What is physical therapy? This healthcare profession focuses on injuries and disabilities. It centers on regaining the patient’s mobility in an effort to help that particular patient get back to his normal day-to-day life. Imagine not being able to use your hands because of a recent injury. The big problem is that your profession is that of a basketball player. How would you expect to receive the ball, shoot the ball, or dribble the ball without your hand? I doubt you would be able to. That is where the physical therapist comes in.
Taking back the example of the broken hand, the physical therapist takes a look at how damaged it is. The physical therapist performs exercises on that broken hand to see how far it can go with the damage. They will see if you are able to bend your wrists, use your fingers to write, or pick up a fork. Why? All these simple activities are precursors to using your hand to dribble again. Simply put, you definitely would not be able to dribble if you cannot fold your wrist, write the alphabet, or pick up a fork. Try it.
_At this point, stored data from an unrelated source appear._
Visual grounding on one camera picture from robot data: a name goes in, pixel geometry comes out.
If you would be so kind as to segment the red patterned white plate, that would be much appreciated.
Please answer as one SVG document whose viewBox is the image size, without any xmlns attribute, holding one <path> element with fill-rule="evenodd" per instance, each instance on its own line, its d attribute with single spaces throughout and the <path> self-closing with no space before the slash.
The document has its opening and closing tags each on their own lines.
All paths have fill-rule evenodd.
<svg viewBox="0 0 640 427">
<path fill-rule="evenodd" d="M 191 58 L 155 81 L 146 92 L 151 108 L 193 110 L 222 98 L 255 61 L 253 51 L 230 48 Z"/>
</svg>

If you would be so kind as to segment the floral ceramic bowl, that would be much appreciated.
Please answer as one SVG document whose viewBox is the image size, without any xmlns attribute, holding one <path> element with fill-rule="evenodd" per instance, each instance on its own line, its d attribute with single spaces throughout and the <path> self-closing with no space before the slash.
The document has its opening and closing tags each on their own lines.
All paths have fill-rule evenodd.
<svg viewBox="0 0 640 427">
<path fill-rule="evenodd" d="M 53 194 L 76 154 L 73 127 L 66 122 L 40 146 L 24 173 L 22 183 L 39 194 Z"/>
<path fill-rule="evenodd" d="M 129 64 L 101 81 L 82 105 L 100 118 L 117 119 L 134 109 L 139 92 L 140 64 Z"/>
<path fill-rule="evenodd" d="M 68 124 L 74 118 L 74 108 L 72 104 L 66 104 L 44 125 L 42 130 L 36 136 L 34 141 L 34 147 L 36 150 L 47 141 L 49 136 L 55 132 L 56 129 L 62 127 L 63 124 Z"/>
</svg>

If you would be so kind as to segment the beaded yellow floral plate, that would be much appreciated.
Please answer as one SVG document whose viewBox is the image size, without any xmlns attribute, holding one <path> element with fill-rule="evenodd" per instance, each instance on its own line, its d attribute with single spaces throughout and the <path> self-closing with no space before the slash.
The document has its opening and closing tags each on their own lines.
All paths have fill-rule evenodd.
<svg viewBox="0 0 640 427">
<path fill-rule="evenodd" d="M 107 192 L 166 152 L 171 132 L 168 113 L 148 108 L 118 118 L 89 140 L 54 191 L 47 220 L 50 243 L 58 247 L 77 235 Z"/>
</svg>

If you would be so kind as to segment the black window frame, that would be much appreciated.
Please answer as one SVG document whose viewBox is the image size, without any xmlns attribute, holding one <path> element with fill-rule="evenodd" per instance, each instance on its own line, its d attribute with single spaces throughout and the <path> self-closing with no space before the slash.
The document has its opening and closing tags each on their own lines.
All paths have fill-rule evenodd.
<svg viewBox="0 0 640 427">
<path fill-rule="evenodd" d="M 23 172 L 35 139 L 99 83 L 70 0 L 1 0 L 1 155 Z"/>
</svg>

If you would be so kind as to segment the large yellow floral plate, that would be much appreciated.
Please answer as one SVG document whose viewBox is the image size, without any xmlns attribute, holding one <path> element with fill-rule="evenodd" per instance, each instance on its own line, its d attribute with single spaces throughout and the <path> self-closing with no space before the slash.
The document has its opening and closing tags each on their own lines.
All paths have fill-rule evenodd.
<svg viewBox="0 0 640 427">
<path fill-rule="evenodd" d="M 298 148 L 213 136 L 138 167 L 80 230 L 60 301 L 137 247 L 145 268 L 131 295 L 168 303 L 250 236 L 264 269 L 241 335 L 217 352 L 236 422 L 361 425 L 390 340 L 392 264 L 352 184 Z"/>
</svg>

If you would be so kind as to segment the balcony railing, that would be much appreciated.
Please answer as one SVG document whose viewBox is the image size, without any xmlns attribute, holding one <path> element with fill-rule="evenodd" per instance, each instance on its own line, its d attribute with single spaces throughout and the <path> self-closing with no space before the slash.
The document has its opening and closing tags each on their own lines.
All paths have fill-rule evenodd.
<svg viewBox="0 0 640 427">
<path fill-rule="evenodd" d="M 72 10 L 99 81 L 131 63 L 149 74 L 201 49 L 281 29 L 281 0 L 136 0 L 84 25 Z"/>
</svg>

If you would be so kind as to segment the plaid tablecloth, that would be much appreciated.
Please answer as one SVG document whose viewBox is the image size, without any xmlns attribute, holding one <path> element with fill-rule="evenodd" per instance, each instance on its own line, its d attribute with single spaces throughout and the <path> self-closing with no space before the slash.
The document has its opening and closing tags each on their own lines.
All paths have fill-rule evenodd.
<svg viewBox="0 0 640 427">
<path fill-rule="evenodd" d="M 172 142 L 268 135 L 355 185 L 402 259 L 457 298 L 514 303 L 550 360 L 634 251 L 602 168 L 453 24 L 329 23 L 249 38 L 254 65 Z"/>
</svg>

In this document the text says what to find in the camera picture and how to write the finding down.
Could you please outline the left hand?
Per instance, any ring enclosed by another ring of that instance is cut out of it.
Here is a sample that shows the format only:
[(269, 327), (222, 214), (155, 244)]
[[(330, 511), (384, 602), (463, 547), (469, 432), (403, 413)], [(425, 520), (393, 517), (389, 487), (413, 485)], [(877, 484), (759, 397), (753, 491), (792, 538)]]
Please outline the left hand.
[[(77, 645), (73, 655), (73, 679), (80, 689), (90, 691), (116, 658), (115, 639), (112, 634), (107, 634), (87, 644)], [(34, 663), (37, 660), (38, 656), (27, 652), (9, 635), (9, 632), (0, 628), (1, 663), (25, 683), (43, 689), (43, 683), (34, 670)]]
The physical therapist then devises a plan to help your hand regain function. They may use ice packs, warm compresses, electrotherapy, or massage to loosen those stiff joints from being in a cast for months. After it is supple, they let you perform exercises. These exercises mimic the normal range of motion of your hand. Of course, they will not turn you into a contortionist but they would bend your hand more and more, day by day to stretch it out and help you regain its function. Eventually, you would be able to write, to eat, or even play basketball.
After all that bending and stretching, the physical therapist would evaluate the status of your hand if it is fit to play basketball already. If not, he would still recommend more exercises. If it is okay already, then it is back to the NBA for you! All this while, the physical therapist would be educating you on exercises to do at home, on actions you can do while not having the function of your hand.
The physical therapist is there to help you get back on track and to put you back into shape. Shape need not be a huge shape if that is what you are thinking. Shape may be a deformed shape such as broken bones and dislocated shoulders. The physical therapist will be more than happy to help any injured or disabled patient out be back to normal.